Stored data entries
= = =

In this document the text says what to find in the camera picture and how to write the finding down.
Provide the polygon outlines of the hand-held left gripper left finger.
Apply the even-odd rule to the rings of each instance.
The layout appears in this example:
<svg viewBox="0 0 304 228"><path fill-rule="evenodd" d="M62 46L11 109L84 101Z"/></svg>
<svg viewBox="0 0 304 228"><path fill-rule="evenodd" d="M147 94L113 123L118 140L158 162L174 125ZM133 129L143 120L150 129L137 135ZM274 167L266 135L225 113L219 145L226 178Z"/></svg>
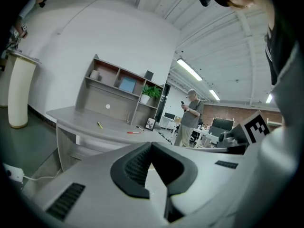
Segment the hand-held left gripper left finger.
<svg viewBox="0 0 304 228"><path fill-rule="evenodd" d="M146 142L116 160L111 166L112 181L130 197L150 198L150 193L145 188L145 182L152 163L151 146L151 142Z"/></svg>

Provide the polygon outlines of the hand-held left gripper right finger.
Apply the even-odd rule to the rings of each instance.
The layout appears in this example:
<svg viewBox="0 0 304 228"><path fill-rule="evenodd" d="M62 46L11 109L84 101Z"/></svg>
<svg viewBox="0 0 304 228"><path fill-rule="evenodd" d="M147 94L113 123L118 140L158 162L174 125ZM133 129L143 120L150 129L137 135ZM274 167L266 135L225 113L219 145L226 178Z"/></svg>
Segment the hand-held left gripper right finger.
<svg viewBox="0 0 304 228"><path fill-rule="evenodd" d="M167 188L164 217L172 223L184 214L174 206L171 198L190 188L198 175L198 168L192 160L156 142L151 145L151 155L152 164Z"/></svg>

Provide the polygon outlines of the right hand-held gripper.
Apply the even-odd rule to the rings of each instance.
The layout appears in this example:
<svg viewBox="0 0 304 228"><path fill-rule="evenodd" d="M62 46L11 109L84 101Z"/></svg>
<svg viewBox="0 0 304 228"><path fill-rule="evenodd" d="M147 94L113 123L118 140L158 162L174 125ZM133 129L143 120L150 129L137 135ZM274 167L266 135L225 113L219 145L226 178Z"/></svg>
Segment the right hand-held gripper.
<svg viewBox="0 0 304 228"><path fill-rule="evenodd" d="M244 154L250 145L261 142L269 133L261 112L256 111L229 132L221 133L216 148L231 154Z"/></svg>

= = =

**Task to complete**
Could you reproduce the data above exactly, without its pictures?

**Completed exercise**
In this document the text says what to find in the camera picture and how to write the finding down.
Provide the polygon outlines of the hand-held left gripper left finger.
Apply the even-odd rule to the rings of each instance.
The layout appears in this example:
<svg viewBox="0 0 304 228"><path fill-rule="evenodd" d="M62 46L11 109L84 101Z"/></svg>
<svg viewBox="0 0 304 228"><path fill-rule="evenodd" d="M147 94L113 123L118 140L158 162L174 125ZM133 129L143 120L150 129L137 135ZM274 167L266 135L225 113L219 145L226 178Z"/></svg>
Segment the hand-held left gripper left finger.
<svg viewBox="0 0 304 228"><path fill-rule="evenodd" d="M146 142L116 160L111 166L112 181L130 197L150 198L150 193L145 188L145 182L152 163L151 146L151 142Z"/></svg>

Provide the polygon outlines of the hand-held left gripper right finger.
Apply the even-odd rule to the rings of each instance.
The layout appears in this example:
<svg viewBox="0 0 304 228"><path fill-rule="evenodd" d="M62 46L11 109L84 101Z"/></svg>
<svg viewBox="0 0 304 228"><path fill-rule="evenodd" d="M147 94L113 123L118 140L158 162L174 125ZM133 129L143 120L150 129L137 135ZM274 167L266 135L225 113L219 145L226 178Z"/></svg>
Segment the hand-held left gripper right finger.
<svg viewBox="0 0 304 228"><path fill-rule="evenodd" d="M167 188L164 217L172 223L184 214L174 206L171 198L190 188L198 175L198 168L192 160L156 142L151 145L151 155L152 164Z"/></svg>

Provide the polygon outlines of the right hand-held gripper.
Apply the even-odd rule to the rings of each instance.
The layout appears in this example:
<svg viewBox="0 0 304 228"><path fill-rule="evenodd" d="M62 46L11 109L84 101Z"/></svg>
<svg viewBox="0 0 304 228"><path fill-rule="evenodd" d="M147 94L113 123L118 140L158 162L174 125ZM133 129L143 120L150 129L137 135ZM274 167L266 135L225 113L219 145L226 178Z"/></svg>
Segment the right hand-held gripper.
<svg viewBox="0 0 304 228"><path fill-rule="evenodd" d="M244 154L250 145L261 142L269 133L261 112L256 111L229 132L221 133L216 148L231 154Z"/></svg>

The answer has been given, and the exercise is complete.